Le monsieur, au bout de cinq minutes de patience et une petite musique lancinante, finit par décrocher afin d’écouter avec bienveillance votre avarie. Avant de vous demander d’éteindre puis rallumer, réinitialiser, et compagnie technique. Puis il finit à son tour par rester sans voix ni outils au bout du combiné, lorsqu’il constate lui-même que le signal mobile est bien aux abonnés absents. Alors, une solution est proposée pour ne pas être à la rue, numérique : à l’instar d’une alerte enlèvement, laissez reposer vingt-quatre heures et le mr vous recontactera le lendemain pour un suivi, au cas où l’étincelle serait par magie revenue. Comme vous n’avez pas de réseau, donc pas de communication possible sur mobile, vous lui indiquez votre numéro de ligne fixe grâce à laquelle vous appelez d’ailleurs pour signaler le problème. C’est encore dans les vieux bigophones qu’on cuisine les meilleures soupes… Le mr note le 0254xxxxxx, et le confirme même par mail. Tout est sous contrôle …

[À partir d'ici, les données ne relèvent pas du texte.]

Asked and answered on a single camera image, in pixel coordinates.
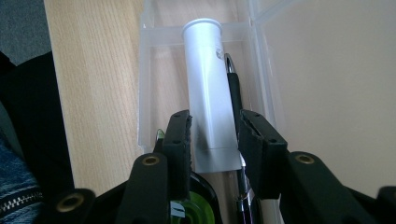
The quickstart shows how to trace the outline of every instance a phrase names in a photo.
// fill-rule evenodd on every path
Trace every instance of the clamp jaw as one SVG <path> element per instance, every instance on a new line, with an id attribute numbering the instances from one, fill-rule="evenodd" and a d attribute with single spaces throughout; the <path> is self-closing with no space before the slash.
<path id="1" fill-rule="evenodd" d="M 260 114 L 240 111 L 239 151 L 246 175 L 260 199 L 279 199 L 285 223 L 396 223 L 396 187 L 376 199 L 343 186 L 326 165 L 307 152 L 288 151 L 288 143 Z M 153 153 L 140 156 L 128 181 L 94 198 L 75 189 L 46 205 L 36 223 L 169 223 L 173 200 L 189 191 L 205 195 L 222 223 L 216 193 L 191 171 L 191 116 L 174 114 Z"/>

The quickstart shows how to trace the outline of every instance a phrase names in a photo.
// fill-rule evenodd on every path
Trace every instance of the white cylinder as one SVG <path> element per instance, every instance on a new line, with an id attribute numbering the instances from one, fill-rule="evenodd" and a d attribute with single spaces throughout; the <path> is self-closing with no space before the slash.
<path id="1" fill-rule="evenodd" d="M 191 21 L 183 28 L 183 38 L 195 172 L 240 169 L 221 25 L 211 19 Z"/>

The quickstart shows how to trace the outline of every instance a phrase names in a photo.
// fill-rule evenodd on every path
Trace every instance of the pen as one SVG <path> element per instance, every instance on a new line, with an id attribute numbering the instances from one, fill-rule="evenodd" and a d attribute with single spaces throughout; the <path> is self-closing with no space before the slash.
<path id="1" fill-rule="evenodd" d="M 235 123 L 236 136 L 239 138 L 239 117 L 240 111 L 242 109 L 242 99 L 239 87 L 239 78 L 236 74 L 235 67 L 233 65 L 233 60 L 230 54 L 226 53 L 224 55 L 225 66 L 227 70 L 228 85 L 230 88 L 231 101 L 233 105 L 233 121 Z M 248 181 L 245 176 L 245 161 L 241 156 L 242 167 L 240 170 L 236 171 L 236 179 L 238 183 L 238 196 L 236 201 L 238 223 L 241 224 L 251 224 L 254 223 L 252 214 L 250 211 L 249 200 L 249 188 Z"/>

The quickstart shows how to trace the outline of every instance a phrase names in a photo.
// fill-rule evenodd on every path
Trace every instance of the transparent plastic box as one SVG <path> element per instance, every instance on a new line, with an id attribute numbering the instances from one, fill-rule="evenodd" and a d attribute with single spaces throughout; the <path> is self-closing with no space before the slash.
<path id="1" fill-rule="evenodd" d="M 396 1 L 147 0 L 141 16 L 138 144 L 188 109 L 182 28 L 222 25 L 243 107 L 263 114 L 290 150 L 319 156 L 374 197 L 396 185 Z"/>

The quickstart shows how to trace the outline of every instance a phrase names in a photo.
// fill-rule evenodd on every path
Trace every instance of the wooden surface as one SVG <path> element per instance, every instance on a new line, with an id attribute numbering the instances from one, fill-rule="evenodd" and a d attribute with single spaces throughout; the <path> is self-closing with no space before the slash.
<path id="1" fill-rule="evenodd" d="M 142 0 L 45 1 L 77 188 L 125 181 L 137 146 Z"/>

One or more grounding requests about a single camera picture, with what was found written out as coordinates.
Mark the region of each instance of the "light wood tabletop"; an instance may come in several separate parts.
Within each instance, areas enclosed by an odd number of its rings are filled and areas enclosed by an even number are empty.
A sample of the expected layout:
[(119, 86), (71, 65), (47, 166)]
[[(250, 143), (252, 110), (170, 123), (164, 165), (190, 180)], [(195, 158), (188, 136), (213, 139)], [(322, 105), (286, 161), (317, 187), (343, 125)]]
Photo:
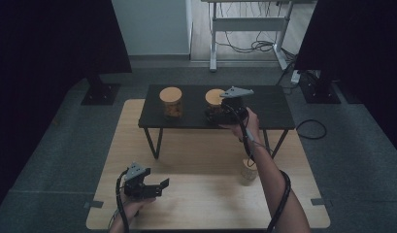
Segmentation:
[[(241, 171), (246, 153), (237, 138), (225, 129), (164, 129), (161, 155), (151, 156), (138, 119), (144, 100), (125, 102), (105, 162), (86, 226), (107, 229), (116, 210), (116, 179), (133, 161), (151, 169), (145, 184), (170, 179), (162, 196), (147, 206), (131, 224), (133, 229), (265, 229), (271, 219), (259, 178), (244, 179)], [(158, 129), (151, 129), (156, 139)], [(270, 145), (281, 132), (268, 131)], [(314, 175), (295, 130), (290, 130), (275, 161), (291, 178), (312, 228), (326, 228), (330, 219)]]

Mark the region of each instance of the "wall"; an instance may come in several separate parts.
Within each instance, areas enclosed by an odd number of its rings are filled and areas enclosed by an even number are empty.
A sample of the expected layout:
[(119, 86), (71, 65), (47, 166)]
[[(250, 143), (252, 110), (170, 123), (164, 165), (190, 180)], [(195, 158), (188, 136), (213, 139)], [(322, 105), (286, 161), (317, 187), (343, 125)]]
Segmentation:
[(128, 55), (189, 55), (191, 0), (113, 0)]

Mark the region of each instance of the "cork lid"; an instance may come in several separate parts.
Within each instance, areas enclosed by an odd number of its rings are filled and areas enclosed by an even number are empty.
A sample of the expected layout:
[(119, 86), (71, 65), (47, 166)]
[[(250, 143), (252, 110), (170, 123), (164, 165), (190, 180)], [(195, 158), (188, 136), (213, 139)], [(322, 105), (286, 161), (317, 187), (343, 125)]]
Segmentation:
[(222, 89), (211, 89), (207, 94), (205, 94), (205, 99), (207, 100), (207, 103), (212, 106), (220, 106), (223, 97), (220, 97), (219, 95), (224, 92), (225, 90)]
[(167, 87), (163, 90), (161, 90), (161, 92), (159, 93), (159, 98), (168, 104), (173, 104), (173, 103), (177, 103), (178, 101), (180, 101), (182, 97), (182, 92), (179, 88), (177, 87)]

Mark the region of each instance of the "wooden floor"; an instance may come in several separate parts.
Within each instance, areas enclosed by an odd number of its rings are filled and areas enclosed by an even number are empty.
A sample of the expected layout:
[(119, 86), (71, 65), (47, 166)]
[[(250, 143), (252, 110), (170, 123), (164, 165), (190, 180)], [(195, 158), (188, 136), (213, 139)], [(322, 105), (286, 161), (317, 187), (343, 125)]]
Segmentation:
[[(211, 21), (213, 16), (213, 5), (192, 0), (193, 32), (191, 45), (191, 60), (207, 61), (210, 59), (211, 45)], [(247, 3), (223, 3), (218, 4), (218, 17), (283, 17), (288, 5), (276, 6), (276, 2), (247, 2)], [(301, 47), (302, 40), (310, 23), (315, 7), (315, 1), (294, 4), (290, 23), (288, 25), (282, 48), (291, 53), (297, 53)], [(216, 41), (220, 44), (231, 44), (240, 49), (250, 49), (255, 41), (275, 42), (276, 32), (217, 32)], [(276, 61), (271, 51), (237, 52), (230, 47), (217, 46), (217, 60), (238, 61)]]
[[(142, 209), (131, 224), (134, 229), (265, 229), (271, 218), (260, 180), (248, 181), (241, 175), (247, 156), (231, 132), (165, 129), (155, 160), (144, 130), (138, 127), (143, 105), (144, 100), (125, 102), (94, 196), (103, 206), (91, 208), (86, 226), (107, 229), (116, 210), (116, 179), (136, 161), (151, 168), (146, 184), (170, 178), (170, 185), (157, 201)], [(150, 133), (156, 142), (157, 131)], [(280, 130), (268, 131), (272, 147), (280, 134)], [(291, 178), (310, 226), (328, 227), (325, 206), (312, 203), (321, 196), (295, 130), (286, 136), (275, 161)]]

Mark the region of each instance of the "black tabletop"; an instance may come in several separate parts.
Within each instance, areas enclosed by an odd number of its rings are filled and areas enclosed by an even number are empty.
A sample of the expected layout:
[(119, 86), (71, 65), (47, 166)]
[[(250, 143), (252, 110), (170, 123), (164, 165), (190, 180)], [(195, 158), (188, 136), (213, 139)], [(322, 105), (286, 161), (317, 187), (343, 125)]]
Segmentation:
[[(159, 98), (162, 89), (175, 86), (182, 91), (182, 118), (167, 120), (163, 115), (163, 104)], [(294, 129), (295, 123), (282, 88), (277, 85), (237, 85), (252, 89), (254, 94), (243, 100), (259, 118), (260, 129)], [(141, 128), (191, 128), (211, 129), (217, 125), (209, 123), (205, 116), (207, 102), (205, 94), (211, 89), (227, 90), (230, 85), (158, 85), (149, 86), (138, 125)]]

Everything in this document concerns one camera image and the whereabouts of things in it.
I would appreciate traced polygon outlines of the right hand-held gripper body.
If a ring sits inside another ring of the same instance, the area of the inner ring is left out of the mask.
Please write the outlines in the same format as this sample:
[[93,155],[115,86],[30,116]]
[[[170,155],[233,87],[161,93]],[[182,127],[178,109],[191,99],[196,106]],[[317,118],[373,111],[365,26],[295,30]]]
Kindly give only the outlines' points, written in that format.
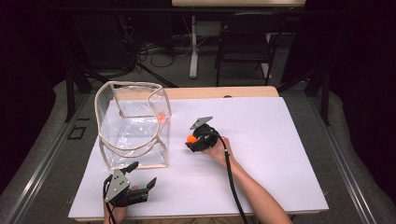
[[198,141],[195,144],[196,151],[202,151],[207,148],[213,147],[219,137],[219,133],[207,123],[212,119],[212,117],[198,118],[192,125],[191,130],[197,130],[199,136],[196,138]]

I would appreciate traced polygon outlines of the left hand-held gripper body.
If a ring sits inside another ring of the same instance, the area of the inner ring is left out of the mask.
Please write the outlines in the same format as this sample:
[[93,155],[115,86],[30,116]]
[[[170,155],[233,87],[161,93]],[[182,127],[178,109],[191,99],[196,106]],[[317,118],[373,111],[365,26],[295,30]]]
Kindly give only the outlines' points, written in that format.
[[136,203],[144,203],[149,198],[149,189],[130,189],[130,181],[126,177],[132,169],[116,169],[108,177],[104,185],[104,201],[114,207],[125,207]]

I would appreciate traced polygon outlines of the clear plastic bag beige trim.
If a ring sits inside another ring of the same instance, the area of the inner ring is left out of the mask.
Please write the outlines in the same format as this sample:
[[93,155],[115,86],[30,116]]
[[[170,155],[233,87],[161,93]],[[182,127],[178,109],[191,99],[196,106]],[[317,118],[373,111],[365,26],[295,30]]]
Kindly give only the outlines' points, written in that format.
[[[168,165],[172,110],[156,83],[108,81],[94,98],[99,148],[110,170],[135,161],[140,169]],[[157,116],[164,113],[166,122]]]

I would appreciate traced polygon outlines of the person's right hand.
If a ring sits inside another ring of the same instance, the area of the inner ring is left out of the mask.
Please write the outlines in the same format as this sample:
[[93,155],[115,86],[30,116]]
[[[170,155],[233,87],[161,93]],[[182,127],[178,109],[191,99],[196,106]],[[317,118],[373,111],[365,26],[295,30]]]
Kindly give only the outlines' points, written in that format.
[[222,136],[213,147],[205,149],[204,153],[223,167],[227,166],[227,158],[230,164],[233,163],[233,152],[229,139],[225,136]]

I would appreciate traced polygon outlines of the person's left hand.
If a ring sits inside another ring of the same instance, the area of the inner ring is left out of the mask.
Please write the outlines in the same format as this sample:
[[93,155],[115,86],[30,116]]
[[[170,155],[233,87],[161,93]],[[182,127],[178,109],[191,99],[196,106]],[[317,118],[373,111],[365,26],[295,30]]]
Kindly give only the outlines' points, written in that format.
[[125,219],[128,210],[128,206],[114,207],[110,203],[104,203],[104,220],[112,219],[110,216],[113,216],[117,220]]

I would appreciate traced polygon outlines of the white desk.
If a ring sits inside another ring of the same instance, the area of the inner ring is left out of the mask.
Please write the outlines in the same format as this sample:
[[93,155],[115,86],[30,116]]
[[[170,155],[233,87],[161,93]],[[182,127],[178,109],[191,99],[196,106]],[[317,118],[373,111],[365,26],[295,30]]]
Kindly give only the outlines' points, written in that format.
[[[299,8],[304,7],[306,0],[172,0],[173,7],[181,9],[204,9],[205,7],[216,8],[224,7],[231,9],[236,7],[269,7],[275,8]],[[190,78],[197,78],[198,75],[198,36],[215,36],[219,33],[220,21],[202,21],[196,16],[191,17],[191,67]]]

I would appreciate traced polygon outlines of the black metal stand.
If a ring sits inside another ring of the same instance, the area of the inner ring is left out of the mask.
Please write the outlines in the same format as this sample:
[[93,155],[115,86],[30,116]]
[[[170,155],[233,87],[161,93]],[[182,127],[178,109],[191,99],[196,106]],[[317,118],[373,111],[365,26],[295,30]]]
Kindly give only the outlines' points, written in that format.
[[66,73],[66,96],[67,96],[67,115],[65,121],[68,122],[75,114],[75,87],[82,93],[90,93],[92,86],[88,80],[89,69],[85,66],[70,68]]
[[323,122],[329,126],[329,97],[330,97],[330,73],[325,68],[313,68],[307,73],[295,78],[292,81],[285,82],[278,86],[276,90],[278,92],[283,92],[296,84],[300,83],[304,79],[308,78],[308,84],[304,89],[304,94],[307,97],[314,97],[321,91],[320,96],[320,116]]

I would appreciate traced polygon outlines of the black folding chair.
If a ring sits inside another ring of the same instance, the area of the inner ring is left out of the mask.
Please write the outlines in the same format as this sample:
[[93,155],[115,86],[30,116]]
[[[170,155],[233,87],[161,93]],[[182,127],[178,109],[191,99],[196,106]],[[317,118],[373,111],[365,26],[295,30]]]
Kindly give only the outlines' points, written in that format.
[[286,28],[286,18],[278,13],[237,12],[228,16],[219,28],[216,54],[216,85],[222,79],[222,63],[255,63],[268,65],[262,72],[264,84],[269,82],[279,37]]

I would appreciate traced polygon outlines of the metal floor rail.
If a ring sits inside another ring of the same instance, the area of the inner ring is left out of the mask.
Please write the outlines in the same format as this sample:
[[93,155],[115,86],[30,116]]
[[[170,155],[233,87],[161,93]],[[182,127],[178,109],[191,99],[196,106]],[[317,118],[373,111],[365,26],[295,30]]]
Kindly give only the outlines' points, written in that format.
[[66,136],[72,131],[74,122],[89,99],[89,94],[80,95],[74,115],[65,122],[66,100],[61,96],[56,98],[55,106],[40,135],[19,170],[0,194],[0,224],[17,223],[23,219],[61,152]]
[[330,146],[331,153],[334,160],[334,163],[340,173],[340,176],[343,179],[343,182],[346,186],[346,190],[349,194],[351,201],[355,206],[355,210],[357,211],[362,224],[377,224],[375,217],[369,207],[363,193],[361,191],[360,186],[354,175],[351,172],[351,169],[347,163],[347,160],[334,136],[331,126],[327,126],[323,121],[323,118],[320,113],[320,105],[318,99],[315,97],[308,97],[308,102],[314,110],[315,117],[319,123],[321,130],[325,133]]

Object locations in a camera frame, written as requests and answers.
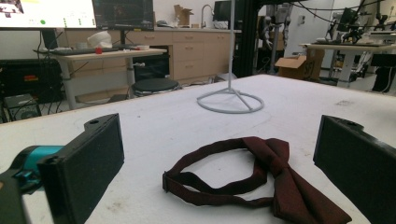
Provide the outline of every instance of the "sink faucet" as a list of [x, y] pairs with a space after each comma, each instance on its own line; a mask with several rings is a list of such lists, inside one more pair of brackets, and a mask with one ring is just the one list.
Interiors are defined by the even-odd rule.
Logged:
[[202, 7], [202, 13], [201, 13], [201, 28], [202, 28], [202, 29], [204, 29], [204, 27], [206, 27], [206, 22], [204, 21], [204, 9], [205, 9], [206, 7], [210, 7], [210, 11], [211, 11], [211, 13], [212, 13], [212, 16], [215, 14], [215, 13], [213, 12], [212, 6], [206, 4], [206, 5], [204, 5], [204, 6]]

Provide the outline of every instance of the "black monitor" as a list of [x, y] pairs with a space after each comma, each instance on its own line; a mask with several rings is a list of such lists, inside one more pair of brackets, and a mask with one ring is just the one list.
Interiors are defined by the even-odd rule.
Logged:
[[337, 31], [348, 32], [349, 25], [352, 25], [350, 23], [353, 21], [353, 18], [355, 17], [355, 15], [356, 15], [355, 10], [346, 7], [344, 9], [343, 15], [341, 16], [341, 20], [338, 24]]
[[[235, 1], [235, 24], [243, 20], [244, 2], [242, 0]], [[213, 21], [231, 21], [231, 1], [216, 1], [214, 8]]]
[[92, 0], [0, 1], [0, 30], [95, 29]]
[[153, 31], [152, 0], [92, 0], [97, 28]]

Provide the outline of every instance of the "bow tie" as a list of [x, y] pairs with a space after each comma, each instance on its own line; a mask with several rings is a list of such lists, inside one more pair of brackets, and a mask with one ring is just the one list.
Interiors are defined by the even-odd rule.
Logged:
[[[255, 157], [253, 174], [221, 188], [213, 189], [197, 175], [181, 172], [187, 166], [214, 153], [246, 148]], [[163, 189], [195, 205], [241, 204], [250, 207], [273, 206], [274, 216], [294, 223], [348, 223], [351, 217], [315, 189], [288, 164], [289, 144], [279, 139], [245, 137], [219, 141], [183, 156], [163, 174]], [[274, 197], [247, 201], [235, 196], [253, 191], [267, 181], [267, 172], [275, 179]]]

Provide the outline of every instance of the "white desk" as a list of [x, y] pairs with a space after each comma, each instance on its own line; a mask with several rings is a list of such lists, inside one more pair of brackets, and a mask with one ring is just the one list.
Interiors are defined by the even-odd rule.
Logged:
[[[54, 56], [58, 60], [62, 69], [62, 78], [64, 80], [64, 89], [66, 91], [67, 102], [70, 109], [76, 109], [77, 95], [111, 90], [119, 86], [127, 84], [131, 86], [134, 84], [134, 61], [133, 57], [144, 57], [150, 55], [157, 55], [166, 52], [165, 49], [147, 49], [147, 50], [127, 50], [127, 51], [113, 51], [104, 52], [102, 54], [80, 54], [71, 56]], [[71, 77], [68, 63], [71, 62], [89, 62], [95, 60], [106, 59], [127, 59], [127, 70], [125, 72], [104, 74], [103, 76], [89, 76], [89, 77]]]
[[[2, 124], [0, 173], [24, 148], [65, 145], [83, 132], [86, 121], [119, 113], [125, 163], [87, 223], [285, 223], [273, 217], [270, 208], [196, 207], [162, 189], [163, 172], [183, 155], [219, 140], [251, 135], [288, 141], [290, 166], [352, 216], [352, 223], [369, 223], [313, 163], [320, 118], [324, 114], [353, 120], [365, 126], [367, 133], [396, 147], [396, 98], [283, 77], [255, 76], [237, 79], [233, 87], [261, 97], [263, 110], [227, 115], [202, 109], [196, 103], [202, 94], [226, 86], [222, 82]], [[214, 155], [189, 170], [219, 187], [251, 175], [252, 165], [248, 153], [234, 151]], [[272, 195], [272, 184], [270, 177], [253, 196]], [[44, 192], [25, 196], [24, 200], [33, 223], [51, 223]]]
[[355, 55], [362, 54], [364, 51], [369, 52], [383, 52], [383, 51], [391, 51], [396, 49], [396, 45], [389, 46], [371, 46], [367, 44], [367, 46], [353, 46], [353, 45], [320, 45], [320, 44], [301, 44], [303, 48], [307, 49], [334, 49], [340, 50], [342, 54], [345, 54], [343, 70], [341, 72], [341, 76], [338, 79], [337, 86], [349, 88], [349, 77], [352, 71], [352, 66], [354, 63]]

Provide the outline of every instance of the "stool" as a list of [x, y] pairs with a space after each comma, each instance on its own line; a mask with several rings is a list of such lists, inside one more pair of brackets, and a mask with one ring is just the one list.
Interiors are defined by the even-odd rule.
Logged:
[[178, 82], [168, 78], [150, 78], [137, 81], [132, 85], [135, 96], [148, 96], [180, 89]]

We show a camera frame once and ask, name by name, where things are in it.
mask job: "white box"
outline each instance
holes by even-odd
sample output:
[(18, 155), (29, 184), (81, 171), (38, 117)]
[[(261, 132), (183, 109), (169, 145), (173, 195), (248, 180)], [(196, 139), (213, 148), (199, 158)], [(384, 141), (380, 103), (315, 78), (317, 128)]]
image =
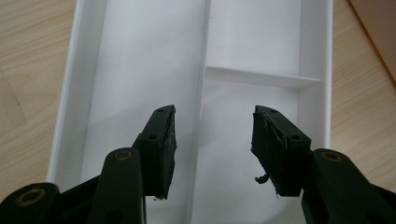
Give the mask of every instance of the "white box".
[(255, 105), (330, 146), (332, 0), (78, 1), (48, 181), (99, 175), (175, 105), (176, 168), (148, 223), (304, 223), (250, 152)]

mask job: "white drawer organizer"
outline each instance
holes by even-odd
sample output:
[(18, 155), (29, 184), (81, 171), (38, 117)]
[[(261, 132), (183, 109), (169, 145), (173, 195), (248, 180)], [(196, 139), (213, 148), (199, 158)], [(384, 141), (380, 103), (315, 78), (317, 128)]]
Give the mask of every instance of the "white drawer organizer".
[(48, 181), (99, 175), (175, 105), (174, 178), (148, 224), (304, 223), (299, 200), (254, 181), (252, 113), (275, 108), (329, 147), (331, 69), (331, 0), (78, 1)]

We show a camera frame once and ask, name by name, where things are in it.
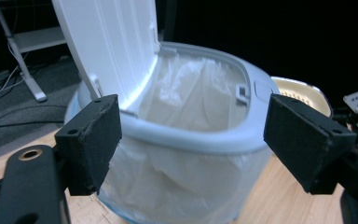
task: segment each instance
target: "white lid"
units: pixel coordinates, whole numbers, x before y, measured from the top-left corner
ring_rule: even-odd
[[[53,6],[91,98],[117,94],[127,108],[157,62],[154,0],[53,0]]]

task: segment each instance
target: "white shelf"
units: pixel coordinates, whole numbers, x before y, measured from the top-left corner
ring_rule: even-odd
[[[14,34],[13,39],[21,53],[66,43],[60,26]]]

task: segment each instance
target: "white plastic liner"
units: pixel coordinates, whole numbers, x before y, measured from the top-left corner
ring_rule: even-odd
[[[143,98],[129,107],[139,119],[191,132],[223,132],[245,119],[247,105],[235,98],[244,76],[228,64],[176,54],[161,57],[157,69]],[[243,154],[216,155],[180,147],[123,135],[99,198],[130,223],[234,220],[270,150],[243,146]]]

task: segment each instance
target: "beige basket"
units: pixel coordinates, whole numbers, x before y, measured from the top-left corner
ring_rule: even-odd
[[[326,115],[328,118],[333,116],[331,105],[317,87],[285,77],[271,78],[277,84],[281,95],[295,98]]]

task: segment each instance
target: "wooden table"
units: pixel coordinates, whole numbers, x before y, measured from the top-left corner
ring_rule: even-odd
[[[18,149],[32,145],[53,147],[55,145],[54,134],[55,132],[47,134]],[[0,178],[3,177],[7,158],[13,152],[0,158]],[[238,220],[234,223],[340,224],[343,223],[339,205],[342,190],[343,188],[338,185],[333,195],[309,195],[304,192],[279,159],[272,156],[256,182],[246,205],[242,208]],[[70,196],[67,191],[65,193],[72,223],[127,224],[101,204],[95,195],[74,197]]]

Ou pas : le jour se lève, la nuit tombe, et toujours pas d’étoiles connectées. Nada. Nous n’avons pas fait vœu de silence, ni prévu d’entrer au couvent. Il ne reste plus qu’un cierge, le mister SFR, qui rappelle comme escompté … sur votre portable ! Vous laissant un message que vous avez plus tard, en vous résignant, avant de déménager chez un ami, à activer les appels wifi. Le voici, véridique : “J’ai tenté de vous joindre pour faire un point concernant votre perte de réseau, mais vous ne répondez pas. Je vous invite à reprendre un rendez-vous via un lien que je vais vous envoyer par sms.” Euh… comment dire sans être ordurier et virer dans l’immondice. Comment réagir en gardant son calme ? Si nous avions eu du lacis, il y aurait assurément un envol de patronymes d’oiseaux ! Lunaire. Le petit chat est mort. Dialogue de sourds complet. Totalement schizophrénique. Marmotte et papier d’alu.
Quand les machines autant que les hommes qui les ont inventées ne veulent pas se connecter. Autant commencer à apprendre le langage de l’âne en chinois. Aussi « marrant » que le standard téléphonique d’une structure médicale, qui après vous avoir invité à taper 1, étoile, puis dièse, etc., vous indique votre “7e position” dans la file d’attente. Avant de sournoisement vous raccrochez au nez, ce qui oblige votre flegme à se réitérer !
Non, il n’y a pas que les règles administratives et les normes agricoles qui marchent sur la tête. On trouve tant d’autres systèmes cruellement banaux, sortis d’esprits criminels modernes à la page blanche dont ils possèdent le secret. Et, enfin, une historiette qui fait se gondoler, rigoler. Mais uniquement quand cela devient une anecdote, a posteriori.